## [The data]
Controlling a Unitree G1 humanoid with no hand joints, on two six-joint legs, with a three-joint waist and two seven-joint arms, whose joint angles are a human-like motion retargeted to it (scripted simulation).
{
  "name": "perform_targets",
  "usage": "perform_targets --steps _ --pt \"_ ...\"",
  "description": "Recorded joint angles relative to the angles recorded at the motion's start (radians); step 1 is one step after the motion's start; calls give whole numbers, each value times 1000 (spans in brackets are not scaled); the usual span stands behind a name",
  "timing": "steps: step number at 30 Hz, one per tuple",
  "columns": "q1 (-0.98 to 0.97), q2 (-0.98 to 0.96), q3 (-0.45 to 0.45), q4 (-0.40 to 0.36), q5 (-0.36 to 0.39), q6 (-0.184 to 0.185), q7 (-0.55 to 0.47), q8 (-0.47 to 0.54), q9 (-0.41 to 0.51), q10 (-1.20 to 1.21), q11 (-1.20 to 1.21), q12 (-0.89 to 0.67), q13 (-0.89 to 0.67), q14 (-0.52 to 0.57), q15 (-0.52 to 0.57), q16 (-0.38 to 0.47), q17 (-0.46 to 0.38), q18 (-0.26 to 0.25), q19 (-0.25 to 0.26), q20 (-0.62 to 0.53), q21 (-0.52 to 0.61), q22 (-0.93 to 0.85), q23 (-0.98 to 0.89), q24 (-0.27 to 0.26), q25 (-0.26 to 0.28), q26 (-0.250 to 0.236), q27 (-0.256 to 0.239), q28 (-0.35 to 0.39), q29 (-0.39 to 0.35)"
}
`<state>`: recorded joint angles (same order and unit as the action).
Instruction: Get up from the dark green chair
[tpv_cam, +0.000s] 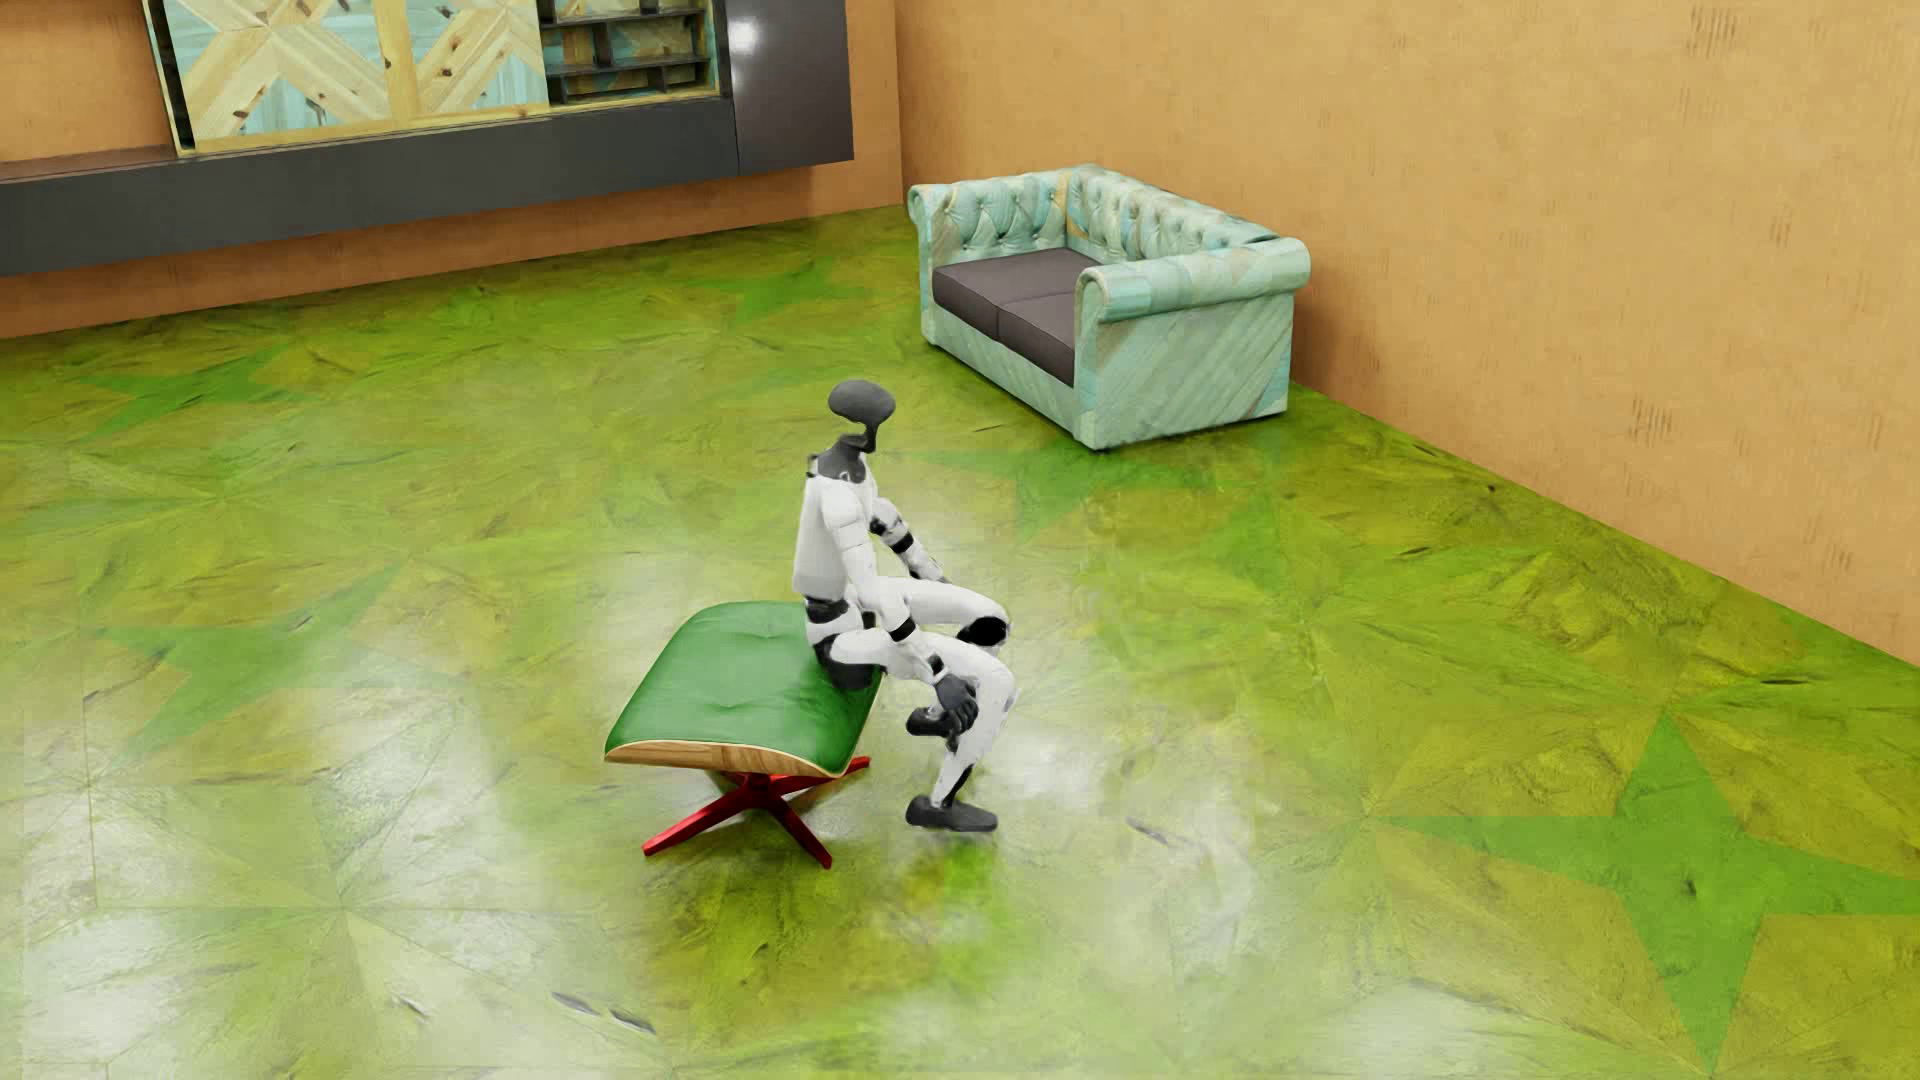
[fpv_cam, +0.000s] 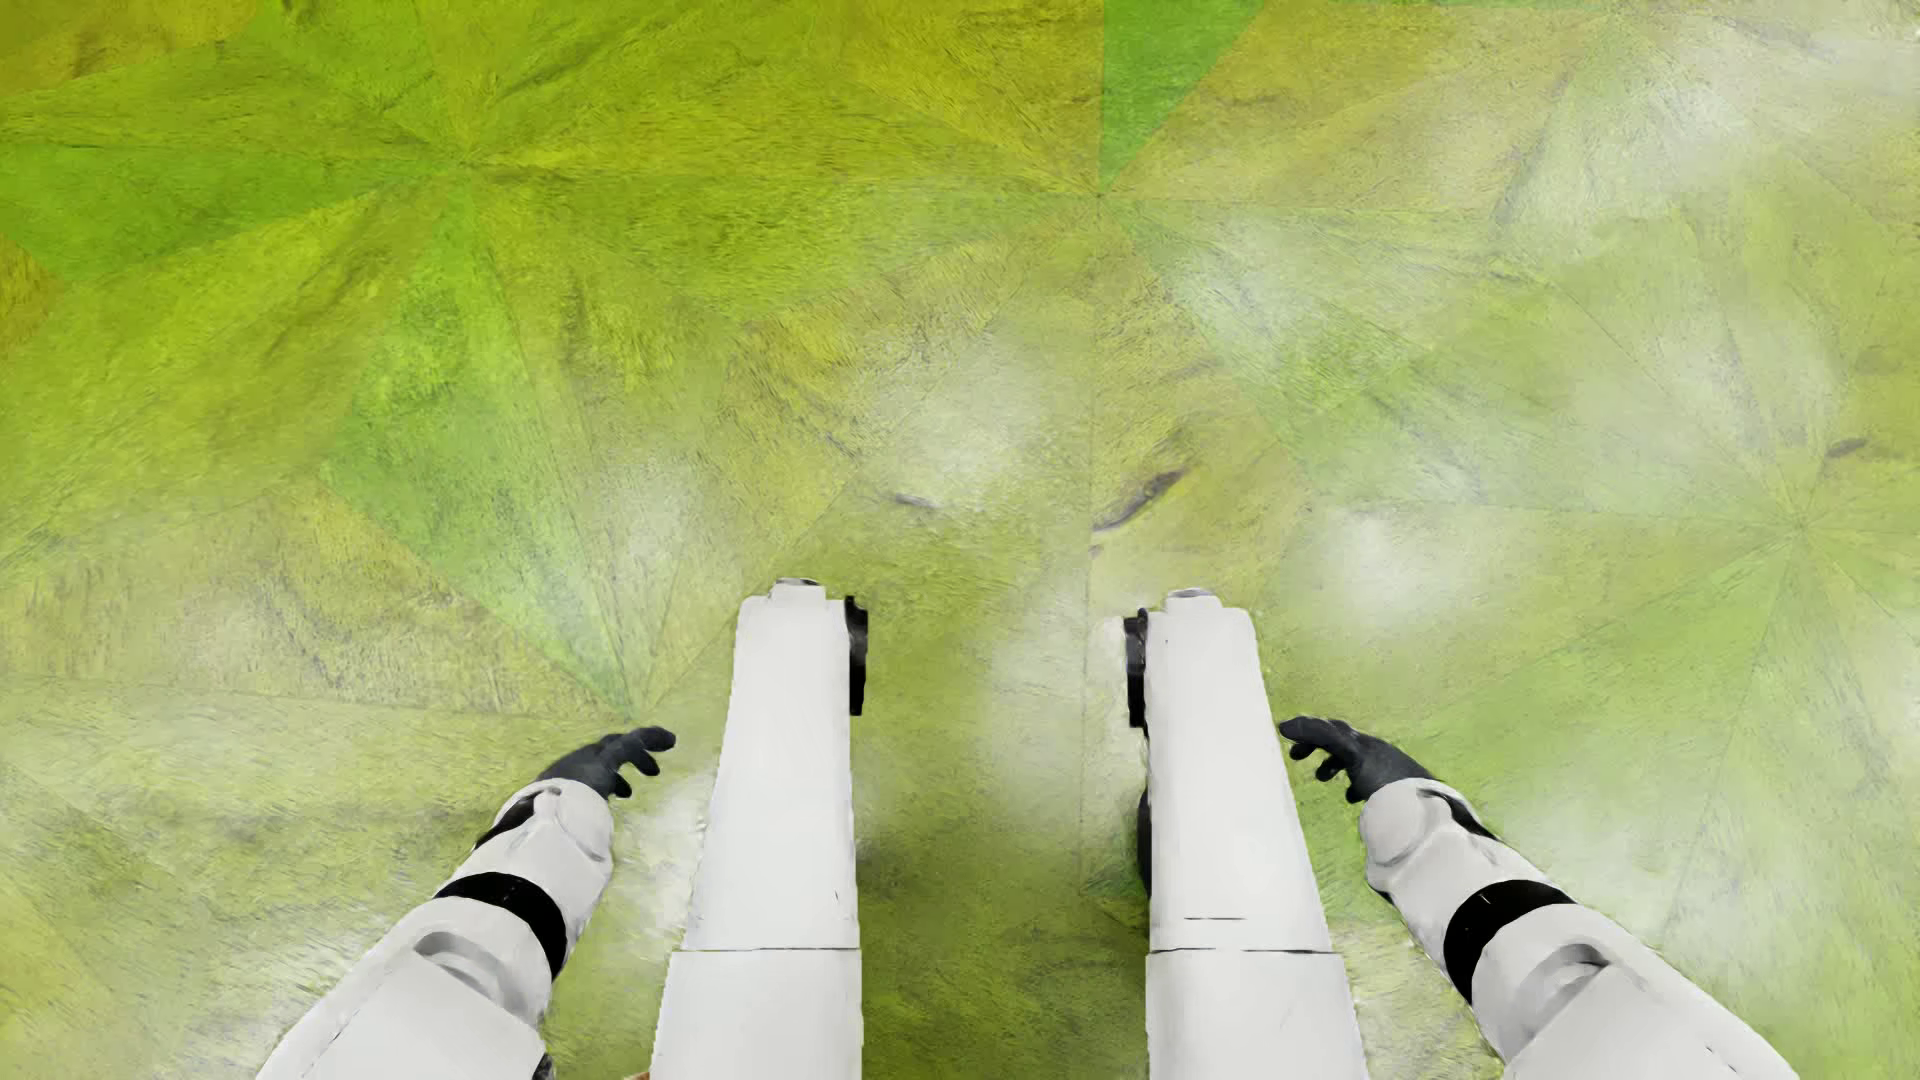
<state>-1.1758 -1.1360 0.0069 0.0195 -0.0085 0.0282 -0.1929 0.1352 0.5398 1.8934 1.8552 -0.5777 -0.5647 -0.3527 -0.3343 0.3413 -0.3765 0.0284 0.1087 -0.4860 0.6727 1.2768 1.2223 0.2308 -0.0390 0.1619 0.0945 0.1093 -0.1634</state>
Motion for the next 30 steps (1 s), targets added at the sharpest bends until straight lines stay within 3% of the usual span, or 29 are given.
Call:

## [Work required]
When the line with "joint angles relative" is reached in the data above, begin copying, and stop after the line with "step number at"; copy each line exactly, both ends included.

## [Expected answer]
  "description": "Recorded joint angles relative to the angles recorded at the motion's start (radians); step 1 is one step after the motion's start; calls give whole numbers, each value times 1000 (spans in brackets are not scaled); the usual span stands behind a name",
  "timing": "steps: step number at 30 Hz, one per tuple",

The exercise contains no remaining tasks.